Algo que incluso le puede ayudar. La presión no es tan grande como con otros jóvenes talentos y esa falta de críticas servirá a Odegaard de colchón para cualquier error que cometa.

Odegaard en un entrenamiento

La evolución en la gira

Su debut con Lopetegui llegó ante el Manchester United en ese primer partido de la pretemporada. Tuvo minutos e incluso oportunidades de gol. Un lanzamiento de primeras en la frontal del área cerca estuvo de convertirse en el primer tanto del noruego, pero el remate no fue tan preciso como debía.

Esa oportunidad perdida para deslumbrar al máximo tendrá su reedición ante la Juventus, donde Odegaard disfrutará de minutos de nuevo. Pero en esta ocasión con un handicap: la llegada de los internacionales españoles. Ya en el primer partido estaban la mayoría de los nacionales que acudieron a Rusia, pero su falta de entrenamientos les restaron minutos. Algo que cambiará en esta ocasión, para la que los principales nombres del Madrid llegan con cierto ritmo para destacar.

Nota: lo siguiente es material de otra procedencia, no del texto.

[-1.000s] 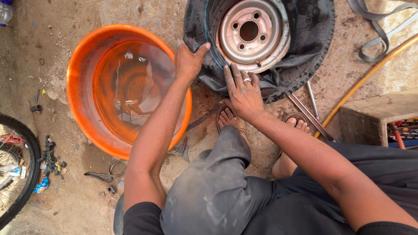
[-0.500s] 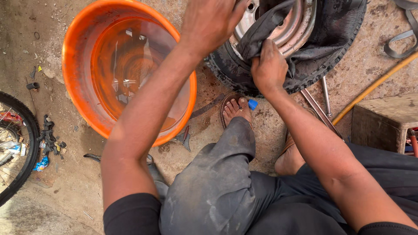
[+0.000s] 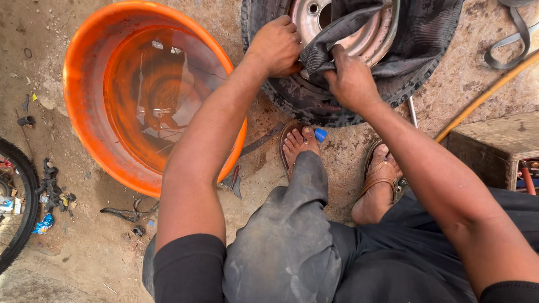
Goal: The person removes a tire from a rim, then places a new inner tube into the tire. They use a tire lever to pry the tire bead over the rim edge and seat the tire onto the rim.
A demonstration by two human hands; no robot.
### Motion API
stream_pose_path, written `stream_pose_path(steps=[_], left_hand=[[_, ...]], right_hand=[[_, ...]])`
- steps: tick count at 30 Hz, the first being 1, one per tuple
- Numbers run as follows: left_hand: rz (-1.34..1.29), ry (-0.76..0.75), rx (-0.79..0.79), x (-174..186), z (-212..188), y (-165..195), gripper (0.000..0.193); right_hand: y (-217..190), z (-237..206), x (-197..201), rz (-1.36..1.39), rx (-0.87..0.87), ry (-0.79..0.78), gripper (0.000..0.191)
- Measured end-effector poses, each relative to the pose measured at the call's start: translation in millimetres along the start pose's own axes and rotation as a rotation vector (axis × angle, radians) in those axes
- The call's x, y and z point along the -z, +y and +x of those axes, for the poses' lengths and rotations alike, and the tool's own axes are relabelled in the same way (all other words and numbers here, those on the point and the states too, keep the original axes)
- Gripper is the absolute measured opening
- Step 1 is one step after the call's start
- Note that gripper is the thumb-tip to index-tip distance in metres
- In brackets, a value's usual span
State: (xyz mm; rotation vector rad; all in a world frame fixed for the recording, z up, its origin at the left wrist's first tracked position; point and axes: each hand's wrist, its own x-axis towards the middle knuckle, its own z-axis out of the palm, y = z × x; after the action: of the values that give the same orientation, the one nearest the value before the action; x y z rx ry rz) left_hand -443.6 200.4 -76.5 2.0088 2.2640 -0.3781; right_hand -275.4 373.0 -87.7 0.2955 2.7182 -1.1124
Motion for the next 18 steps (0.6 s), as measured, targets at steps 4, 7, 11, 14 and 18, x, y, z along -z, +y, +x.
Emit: stream_pose_path(steps=[4, 7, 11, 14, 18], left_hand=[[-0.135, 0.005, -0.002, 10, 8, 29, 0.041], [-0.302, 0.098, 0.038, 20, 1, 74, 0.039], [-0.374, -0.061, 0.102, 28, -9, 129, 0.048], [-0.408, -0.208, 0.148, 22, -14, 150, 0.045], [-0.4, -0.256, 0.179, 8, -17, 156, 0.026]], right_hand=[[15, -17, 27, -0.077, 0.224, 0.017, 0.041], [39, -37, 52, -0.092, 0.154, -0.168, 0.042], [45, -66, 63, -0.144, 0.18, -0.249, 0.049], [19, -102, 60, -0.233, 0.126, -0.229, 0.053], [-23, -154, 51, -0.44, 0.295, 0.093, 0.069]])
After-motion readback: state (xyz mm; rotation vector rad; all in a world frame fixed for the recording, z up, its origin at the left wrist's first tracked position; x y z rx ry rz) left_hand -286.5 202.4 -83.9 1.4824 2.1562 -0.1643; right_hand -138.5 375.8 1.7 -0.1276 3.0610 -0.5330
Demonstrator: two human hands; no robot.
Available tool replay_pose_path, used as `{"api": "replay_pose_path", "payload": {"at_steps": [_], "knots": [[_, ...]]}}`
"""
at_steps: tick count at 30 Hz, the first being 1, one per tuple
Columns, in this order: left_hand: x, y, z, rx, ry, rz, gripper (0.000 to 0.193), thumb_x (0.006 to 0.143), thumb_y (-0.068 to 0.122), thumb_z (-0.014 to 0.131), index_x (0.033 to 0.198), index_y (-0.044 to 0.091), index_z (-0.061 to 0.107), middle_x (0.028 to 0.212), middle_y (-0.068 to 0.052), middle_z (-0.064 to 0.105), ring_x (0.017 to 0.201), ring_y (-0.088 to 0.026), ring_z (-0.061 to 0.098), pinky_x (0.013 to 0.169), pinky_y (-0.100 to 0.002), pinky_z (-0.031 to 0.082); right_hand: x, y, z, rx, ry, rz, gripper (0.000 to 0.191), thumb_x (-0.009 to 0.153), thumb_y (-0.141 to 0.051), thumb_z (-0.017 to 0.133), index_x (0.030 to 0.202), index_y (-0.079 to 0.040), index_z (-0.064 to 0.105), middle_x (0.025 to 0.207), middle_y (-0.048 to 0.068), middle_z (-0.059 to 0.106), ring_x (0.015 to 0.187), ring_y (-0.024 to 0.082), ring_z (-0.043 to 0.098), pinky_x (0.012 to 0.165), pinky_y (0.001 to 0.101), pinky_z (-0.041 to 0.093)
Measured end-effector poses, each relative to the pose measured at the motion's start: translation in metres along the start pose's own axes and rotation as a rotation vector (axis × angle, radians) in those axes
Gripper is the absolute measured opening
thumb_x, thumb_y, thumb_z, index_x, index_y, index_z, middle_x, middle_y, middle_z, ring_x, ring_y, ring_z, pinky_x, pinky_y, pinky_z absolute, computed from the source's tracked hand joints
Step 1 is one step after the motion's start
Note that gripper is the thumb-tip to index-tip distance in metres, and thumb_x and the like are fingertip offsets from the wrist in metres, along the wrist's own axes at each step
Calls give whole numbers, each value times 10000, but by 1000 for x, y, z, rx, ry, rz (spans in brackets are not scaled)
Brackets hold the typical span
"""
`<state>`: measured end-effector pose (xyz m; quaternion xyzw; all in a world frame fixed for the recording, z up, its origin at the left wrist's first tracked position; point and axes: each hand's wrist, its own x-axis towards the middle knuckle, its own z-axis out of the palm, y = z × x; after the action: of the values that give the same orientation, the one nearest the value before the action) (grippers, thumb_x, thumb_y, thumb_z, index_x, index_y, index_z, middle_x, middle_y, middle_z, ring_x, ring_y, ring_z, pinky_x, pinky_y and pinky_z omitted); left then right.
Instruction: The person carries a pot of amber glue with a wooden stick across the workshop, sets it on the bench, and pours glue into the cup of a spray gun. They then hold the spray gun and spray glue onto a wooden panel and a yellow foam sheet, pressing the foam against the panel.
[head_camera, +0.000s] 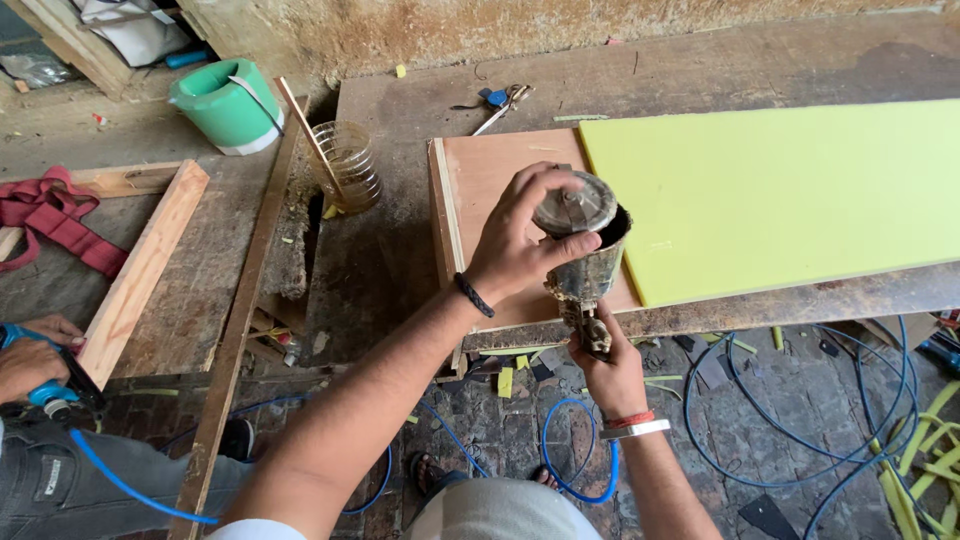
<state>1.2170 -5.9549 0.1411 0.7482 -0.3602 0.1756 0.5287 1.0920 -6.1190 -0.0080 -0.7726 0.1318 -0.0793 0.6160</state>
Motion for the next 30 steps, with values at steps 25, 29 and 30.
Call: {"api": "replay_pose_path", "payload": {"at_steps": [25, 29, 30], "knots": [[70, 2, -10, 429, -392, -169, 947, 913, 838, 134, 1624, 249, 345, 1698, -257, 184, 1586, -391, 140, 1248, -631, 98, -30, -30, -16, -214, -120, -279, 780, 823, -59, 766, 1532, -172, 459, 1180, 136, 742, 1059, 249, 724, 901, 352, 546], [51, -5, 27, 663, -697, -294, 869, 904, 796, 136, 1574, 300, 384, 1656, -157, 306, 1568, -364, 170, 1259, -626, 98, -37, -33, -13, -316, -136, -261, 793, 822, -89, 772, 1538, -192, 448, 1150, 151, 739, 1044, 292, 717, 875, 372, 554], [48, -8, 27, 639, -692, -275, 889, 895, 804, 139, 1570, 283, 387, 1651, -140, 337, 1562, -357, 201, 1246, -634, 119, -38, -33, -13, -325, -143, -259, 792, 824, -95, 768, 1540, -191, 442, 1151, 153, 736, 1042, 293, 716, 868, 373, 554]]}}
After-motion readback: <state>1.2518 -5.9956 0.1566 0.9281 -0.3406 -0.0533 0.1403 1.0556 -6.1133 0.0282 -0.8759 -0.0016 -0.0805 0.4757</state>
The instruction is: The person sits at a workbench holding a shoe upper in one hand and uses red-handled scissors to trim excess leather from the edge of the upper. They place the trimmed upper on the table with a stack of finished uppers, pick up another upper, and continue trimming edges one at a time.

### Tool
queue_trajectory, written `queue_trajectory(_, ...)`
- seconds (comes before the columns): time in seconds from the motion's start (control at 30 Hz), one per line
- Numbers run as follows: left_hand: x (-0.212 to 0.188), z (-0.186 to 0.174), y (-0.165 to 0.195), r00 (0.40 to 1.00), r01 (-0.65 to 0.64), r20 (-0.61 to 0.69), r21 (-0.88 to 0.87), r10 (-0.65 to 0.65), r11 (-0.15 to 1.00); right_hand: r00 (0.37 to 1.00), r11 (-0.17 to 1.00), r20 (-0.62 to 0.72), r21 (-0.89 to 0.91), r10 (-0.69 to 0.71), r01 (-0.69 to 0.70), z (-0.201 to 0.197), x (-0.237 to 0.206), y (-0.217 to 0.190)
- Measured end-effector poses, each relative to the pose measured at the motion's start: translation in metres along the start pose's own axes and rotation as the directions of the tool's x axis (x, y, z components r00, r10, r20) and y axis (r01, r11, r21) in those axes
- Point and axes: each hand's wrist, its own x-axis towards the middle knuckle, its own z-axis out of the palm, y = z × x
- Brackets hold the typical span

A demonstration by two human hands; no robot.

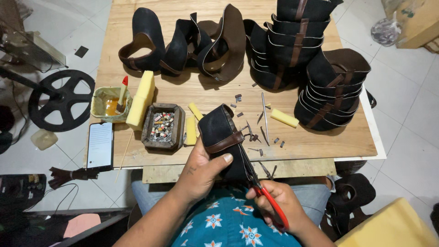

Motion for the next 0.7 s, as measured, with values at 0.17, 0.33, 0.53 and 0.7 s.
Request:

Su futuro, lejos del Madrid

A corto plazo no parece que vaya a tener u hueco en el plantel de Lopetegui. Odegaard, a diferencia de Vinicius, no estará entre el primer equipo y el filial. Su destino para la próxima temporada está lejos del Real Madrid. Tiene talento y cualidades suficientes como para brillar en un equipo del primer nivel, y eso es lo que intentará el club merengue.

Tiene varias ofertas y la intención es que salga cedido. Bien a un equipo de La Liga o a otro conjunto europeo, pero sin rebajar el nivel hasta el Heerenveen, donde Odegaard dejó un buen sabor de boca pero sin desarrollarse como podría haberlo hecho en otro lugar. El jugador, hace unos meses, ya dejó la puerta abierta a una cesión en España.